- Also known as: Boro Boro
- Born: Federico Orecchia 30 May 1996 (age 29) Turin, Piedmont, Italy
- Occupations: Rapper; singer;
- Years active: 2017–present
- Labels: Universal

= Boro (rapper) =

Federico Orecchia (born 30 May 1996), known professionally as Boro, is an Italian rapper and singer.

==Career==
After sharing his freestyles on YouTube, Orecchia released his debut single "Rapper gamberetti" in 2017 under the stage name Boro Boro.

On 21 September 2018, he released the single "Money Rain", certified gold with over 25,000 units sold nationwide. In the same year, he took part in the twelfth season of the talent show X Factor, but was eliminated during the bootcamp phase, where he performed his third single, "Trapper".

On 6 June 2019, Boro released the single "Lento", featuring rapper MamboLosco and produced by Don Joe; the track was certified double platinum. On 10 April 2020, he released "Nena" with Geolier, produced by Andry the Hitmaker. His debut studio album, Caldo, recorded with MamboLosco, was released on 3 July 2020 and debuted at number 4 on the FIMI Albums Chart.

In 2023, he changed his stage name to Boro.
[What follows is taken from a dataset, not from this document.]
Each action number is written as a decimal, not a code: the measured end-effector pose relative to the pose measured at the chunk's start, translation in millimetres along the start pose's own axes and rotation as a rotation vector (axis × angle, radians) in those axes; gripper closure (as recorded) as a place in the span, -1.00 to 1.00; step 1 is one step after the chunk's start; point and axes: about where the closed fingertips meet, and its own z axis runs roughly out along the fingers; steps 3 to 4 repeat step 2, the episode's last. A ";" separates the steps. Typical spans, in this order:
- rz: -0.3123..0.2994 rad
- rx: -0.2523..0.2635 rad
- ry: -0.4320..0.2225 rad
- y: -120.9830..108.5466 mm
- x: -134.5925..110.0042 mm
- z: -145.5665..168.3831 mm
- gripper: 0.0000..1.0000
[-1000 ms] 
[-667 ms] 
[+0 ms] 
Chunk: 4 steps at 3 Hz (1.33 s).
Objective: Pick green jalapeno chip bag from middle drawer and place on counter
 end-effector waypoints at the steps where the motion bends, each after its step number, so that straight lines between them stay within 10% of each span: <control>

On 22 September 2023, he released the single "Cadillac" in collaboration with rapper Artie 5ive, which reached number one on the FIMI Singles Chart and was certified double platinum. His first solo album, Bendicion, was released on 18 January 2024, followed by Tello on 28 November 2025.

==Discography==
===Studio albums===

| Title | EP details | Peak chart positions |
ITA
| Caldo (with MamboLosco) | Released: 3 July 2020; Label: Universal; | 4 |
| Bendicion | Released: 18 January 2024; Label: Universal; | 17 |
| Tello | Released: 28 November 2025; Label: Universal; | — |
"—" denotes an item that did not chart in that country.